Analizde ayrıca; Ukrayna'daki gelişmelerin neden NATO'daki tereddütleri artırdığına dair tespitlere yer verildi.
İşte Foreign Policy in Focus'de yayınlanan analiz:
Avrupa, Başkan Donald Trump'ın Beyaz Saray'a dönüşüne hazırlanırken, Trump'ın Ukrayna'daki savaşa etkisi ve NATO'nun geleceği konusunda soru işaretleri beliriyor.
Yaklaşık üç yıl sonra, Rusya'nın Ukrayna'yı işgali İkinci Dünya Savaşı'ndan bu yana transatlantik güvenliğe yönelik en önemli meydan okuma olmaya devam ediyor.
2024 yılının çatışma için çok önemli olduğu kanıtlandı. Rusya Ukrayna'da küçük toprak kazanımları elde etti ancak ağır bir bedel ödedi.
Rusya, Ukrayna şehirlerine yönelik hava saldırılarını arttırdı. Ukrayna ise Rusya'nın Kursk Oblastı'na saldırmak ve Rus topraklarının derinliklerini vurabilecek silahlar geliştirmek gibi cesur hamlelerle karşılık verdi.
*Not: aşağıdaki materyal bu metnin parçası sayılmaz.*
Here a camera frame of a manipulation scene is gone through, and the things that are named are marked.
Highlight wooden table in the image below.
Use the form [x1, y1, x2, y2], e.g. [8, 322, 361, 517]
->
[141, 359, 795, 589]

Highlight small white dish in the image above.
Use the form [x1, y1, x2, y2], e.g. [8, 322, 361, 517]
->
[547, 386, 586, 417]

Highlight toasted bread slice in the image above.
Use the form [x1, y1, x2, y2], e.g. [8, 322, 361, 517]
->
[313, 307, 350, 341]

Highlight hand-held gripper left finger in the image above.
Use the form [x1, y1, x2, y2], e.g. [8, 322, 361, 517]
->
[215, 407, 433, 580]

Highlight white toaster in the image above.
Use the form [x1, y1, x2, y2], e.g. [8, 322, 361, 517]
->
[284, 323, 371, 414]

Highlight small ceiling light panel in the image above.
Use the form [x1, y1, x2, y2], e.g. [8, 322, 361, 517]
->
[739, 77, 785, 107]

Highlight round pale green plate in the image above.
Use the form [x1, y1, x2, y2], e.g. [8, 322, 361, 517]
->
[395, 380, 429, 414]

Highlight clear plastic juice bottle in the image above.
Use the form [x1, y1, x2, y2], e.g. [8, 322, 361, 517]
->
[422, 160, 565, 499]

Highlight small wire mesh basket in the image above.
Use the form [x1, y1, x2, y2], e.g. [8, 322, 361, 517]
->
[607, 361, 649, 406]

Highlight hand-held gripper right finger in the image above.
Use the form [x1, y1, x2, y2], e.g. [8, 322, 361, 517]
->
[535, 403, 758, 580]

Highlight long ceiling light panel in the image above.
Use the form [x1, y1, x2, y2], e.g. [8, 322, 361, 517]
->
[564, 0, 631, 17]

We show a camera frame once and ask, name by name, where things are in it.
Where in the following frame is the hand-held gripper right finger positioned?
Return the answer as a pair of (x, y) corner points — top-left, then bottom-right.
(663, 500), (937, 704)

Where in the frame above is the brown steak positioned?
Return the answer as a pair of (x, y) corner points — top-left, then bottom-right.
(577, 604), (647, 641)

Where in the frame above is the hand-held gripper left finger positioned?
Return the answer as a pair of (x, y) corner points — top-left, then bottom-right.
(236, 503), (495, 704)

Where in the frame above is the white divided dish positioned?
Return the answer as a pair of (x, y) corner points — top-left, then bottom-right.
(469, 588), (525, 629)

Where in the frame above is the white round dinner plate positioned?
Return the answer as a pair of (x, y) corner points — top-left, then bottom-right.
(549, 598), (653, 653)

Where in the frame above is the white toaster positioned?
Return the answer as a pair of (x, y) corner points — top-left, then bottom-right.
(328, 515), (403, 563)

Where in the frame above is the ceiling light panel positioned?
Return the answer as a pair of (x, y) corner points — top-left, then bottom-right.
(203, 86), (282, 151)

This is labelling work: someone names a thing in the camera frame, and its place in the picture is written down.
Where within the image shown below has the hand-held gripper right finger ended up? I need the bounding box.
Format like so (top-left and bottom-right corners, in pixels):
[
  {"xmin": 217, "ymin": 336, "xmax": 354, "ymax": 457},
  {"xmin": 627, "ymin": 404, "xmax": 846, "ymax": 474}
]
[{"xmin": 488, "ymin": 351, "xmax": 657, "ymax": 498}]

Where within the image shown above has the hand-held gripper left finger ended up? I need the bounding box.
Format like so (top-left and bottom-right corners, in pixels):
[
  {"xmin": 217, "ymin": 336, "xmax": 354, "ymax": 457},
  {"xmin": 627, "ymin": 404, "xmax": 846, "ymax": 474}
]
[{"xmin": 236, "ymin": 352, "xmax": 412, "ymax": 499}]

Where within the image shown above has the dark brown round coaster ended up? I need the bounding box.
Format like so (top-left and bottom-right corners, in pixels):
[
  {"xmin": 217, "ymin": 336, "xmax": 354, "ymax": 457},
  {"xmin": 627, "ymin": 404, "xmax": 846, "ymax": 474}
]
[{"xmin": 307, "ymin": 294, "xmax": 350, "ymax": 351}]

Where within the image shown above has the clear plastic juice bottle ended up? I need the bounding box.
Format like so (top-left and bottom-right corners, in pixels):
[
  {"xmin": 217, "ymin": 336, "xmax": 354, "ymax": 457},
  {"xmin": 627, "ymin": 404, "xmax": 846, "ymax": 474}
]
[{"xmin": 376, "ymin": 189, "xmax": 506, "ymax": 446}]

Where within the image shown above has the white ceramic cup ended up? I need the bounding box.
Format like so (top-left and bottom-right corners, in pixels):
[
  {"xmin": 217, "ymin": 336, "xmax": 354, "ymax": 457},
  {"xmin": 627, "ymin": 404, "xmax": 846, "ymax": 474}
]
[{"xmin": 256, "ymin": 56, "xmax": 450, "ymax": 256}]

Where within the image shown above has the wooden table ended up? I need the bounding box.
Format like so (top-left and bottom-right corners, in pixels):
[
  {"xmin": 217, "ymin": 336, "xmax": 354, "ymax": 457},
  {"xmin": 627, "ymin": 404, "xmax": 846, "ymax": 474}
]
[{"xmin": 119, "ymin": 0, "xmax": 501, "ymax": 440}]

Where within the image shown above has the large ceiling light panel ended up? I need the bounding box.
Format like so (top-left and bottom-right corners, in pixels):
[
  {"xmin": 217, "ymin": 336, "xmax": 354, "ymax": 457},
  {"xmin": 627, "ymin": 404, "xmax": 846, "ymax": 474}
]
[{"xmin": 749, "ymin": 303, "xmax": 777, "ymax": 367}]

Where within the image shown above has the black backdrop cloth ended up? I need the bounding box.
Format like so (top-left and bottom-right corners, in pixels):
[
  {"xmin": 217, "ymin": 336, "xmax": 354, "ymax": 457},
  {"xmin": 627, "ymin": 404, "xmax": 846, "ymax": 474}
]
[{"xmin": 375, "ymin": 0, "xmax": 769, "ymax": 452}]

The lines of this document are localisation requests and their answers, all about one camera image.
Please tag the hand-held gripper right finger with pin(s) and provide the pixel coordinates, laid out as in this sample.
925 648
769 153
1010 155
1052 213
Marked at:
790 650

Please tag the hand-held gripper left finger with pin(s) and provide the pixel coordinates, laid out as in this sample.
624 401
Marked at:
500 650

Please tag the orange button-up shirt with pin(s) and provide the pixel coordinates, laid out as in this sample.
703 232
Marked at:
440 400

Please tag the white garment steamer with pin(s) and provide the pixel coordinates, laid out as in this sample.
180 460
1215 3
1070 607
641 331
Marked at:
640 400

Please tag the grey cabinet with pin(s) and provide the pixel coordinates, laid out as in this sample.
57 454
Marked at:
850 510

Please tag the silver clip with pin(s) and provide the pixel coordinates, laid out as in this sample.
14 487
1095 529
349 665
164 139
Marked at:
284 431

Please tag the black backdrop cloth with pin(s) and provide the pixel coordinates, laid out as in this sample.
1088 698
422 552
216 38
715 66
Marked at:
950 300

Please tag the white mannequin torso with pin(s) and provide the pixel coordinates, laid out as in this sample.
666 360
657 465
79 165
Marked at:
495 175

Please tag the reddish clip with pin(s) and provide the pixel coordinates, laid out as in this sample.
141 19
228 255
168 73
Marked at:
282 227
Dramatik bir şekilde, Kuzey Kore kara kuvvetleri Rusya'nın yanında mücadeleye girerek gerilimi daha da tırmandırdı.
Bu gelişmeler savaşın karmaşıklığının ve geniş kapsamlı sonuçlarının altını çizdi.
Trump'ın yakında göreve dönecek olmasıyla birlikte Avrupa, çatışmaya yaklaşımını yeniden tanımlayabilecek ve NATO'nun transatlantik istikrarı koruma konusundaki kararlılığını sınayabilecek değişen dinamiklerle mücadele etmek zorundadır.
Ukrayna'nın 2023'teki başarısız karşı saldırısından sonra, 2024'te büyük bir atılım beklentisi oldukça azaldı. Kiev'in Batılı müttefikleri arasındaki söylem daha uzun vadeli bir stratejiye kaydı.
2025'te olası bir karşı saldırı için Ukrayna ordusunun yeniden silahlandırılması, yeniden yapılandırılması ve eğitilmesi gerekiyor.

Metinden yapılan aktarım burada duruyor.